In Bayville, pharmaceuticals that are thrown away end up in a landfill, and those that are flushed down the toilet are channeled to either a septic tank or a cesspool.
Walka’s son, Richard Walka Jr., 16, a sophomore at Friends Academy in Locust Valley, is a member of the school’s Sustainability Club. He said his father had always encouraged his involvement in environmental activities.
“As a little boy, I remember Earth Day as being an important day to keep the Earth clean for future generations,” Richard said. “We usually did a beach cleanup where, when we got to a certain spot, we would find lots of plastics from past visitors.”
Membership in the Sustainability Club gives him an opportunity, he said, to make his fellow students aware of environmental problems globally and in his hometown. “A lot of people take this seriously,” Richard said. “We send them emails, and people come to our meetings.”
He has told club members about his father’s plans for the Bayville Pharmacy drop box effort on Earth Day, and said they seemed excited about it and wanted to get involved. “Having a designated area to drop off the medications is important,” Richard said. “This will keep medication out of the ocean and landfills.

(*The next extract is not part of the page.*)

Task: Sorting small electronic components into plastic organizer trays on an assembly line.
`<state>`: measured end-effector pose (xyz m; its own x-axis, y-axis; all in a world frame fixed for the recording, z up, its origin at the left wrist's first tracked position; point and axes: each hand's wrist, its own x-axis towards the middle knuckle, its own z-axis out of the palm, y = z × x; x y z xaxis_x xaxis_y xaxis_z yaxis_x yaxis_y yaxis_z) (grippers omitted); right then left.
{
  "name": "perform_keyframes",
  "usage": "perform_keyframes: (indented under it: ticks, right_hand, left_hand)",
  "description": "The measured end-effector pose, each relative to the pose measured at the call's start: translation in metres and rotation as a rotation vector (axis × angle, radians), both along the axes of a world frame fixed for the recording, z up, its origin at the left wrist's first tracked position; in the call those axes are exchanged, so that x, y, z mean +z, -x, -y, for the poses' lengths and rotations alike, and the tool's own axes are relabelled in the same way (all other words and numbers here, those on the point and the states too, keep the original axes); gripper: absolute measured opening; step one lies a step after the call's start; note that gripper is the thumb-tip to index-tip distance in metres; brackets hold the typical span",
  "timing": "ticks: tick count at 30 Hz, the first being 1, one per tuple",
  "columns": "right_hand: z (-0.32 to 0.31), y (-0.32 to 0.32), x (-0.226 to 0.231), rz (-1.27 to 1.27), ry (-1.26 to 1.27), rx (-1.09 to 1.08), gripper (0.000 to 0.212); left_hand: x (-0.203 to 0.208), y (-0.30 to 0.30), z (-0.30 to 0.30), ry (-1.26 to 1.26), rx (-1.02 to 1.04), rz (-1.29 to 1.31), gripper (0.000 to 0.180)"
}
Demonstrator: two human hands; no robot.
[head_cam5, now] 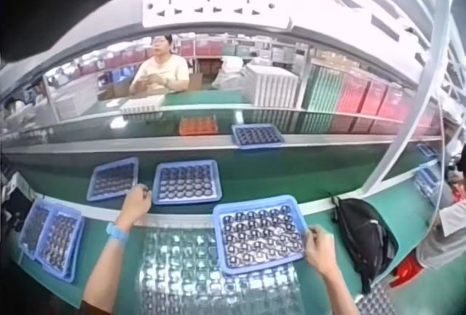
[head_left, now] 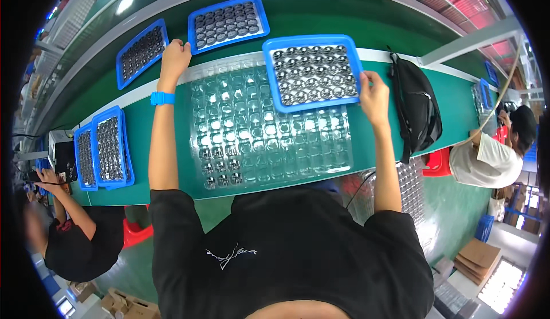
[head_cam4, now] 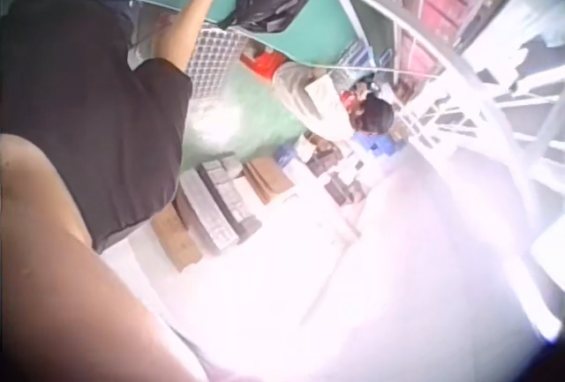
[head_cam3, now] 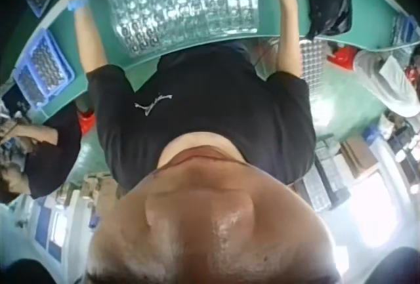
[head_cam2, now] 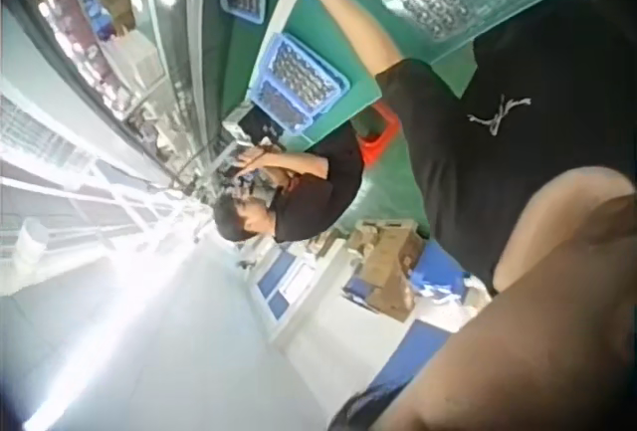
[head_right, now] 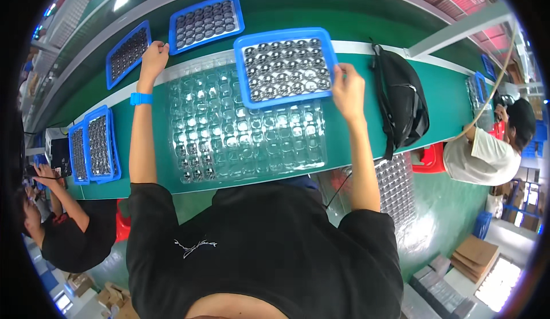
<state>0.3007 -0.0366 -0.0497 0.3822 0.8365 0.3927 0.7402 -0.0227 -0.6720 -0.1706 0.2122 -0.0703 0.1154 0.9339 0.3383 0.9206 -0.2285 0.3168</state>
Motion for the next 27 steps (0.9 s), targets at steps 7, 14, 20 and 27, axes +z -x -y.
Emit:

I’ve told the kids to tell their parents so they drop off the medications.”
Michael Hancock, the pharmacist at Bayville Pharmacy, confirmed that the drop box has been a success, and added that he loved the Earth Day idea. “People who come in tell me how happy they are to have the drop box available,” he said. “We have a lot of foot traffic here now.”
Richard Walka Jr. said he believes that this kind of education is important. “People don’t understand the impact that disposing of medications improperly can have now and in the future,” he said. “If everyone does this, it will make a big impact.”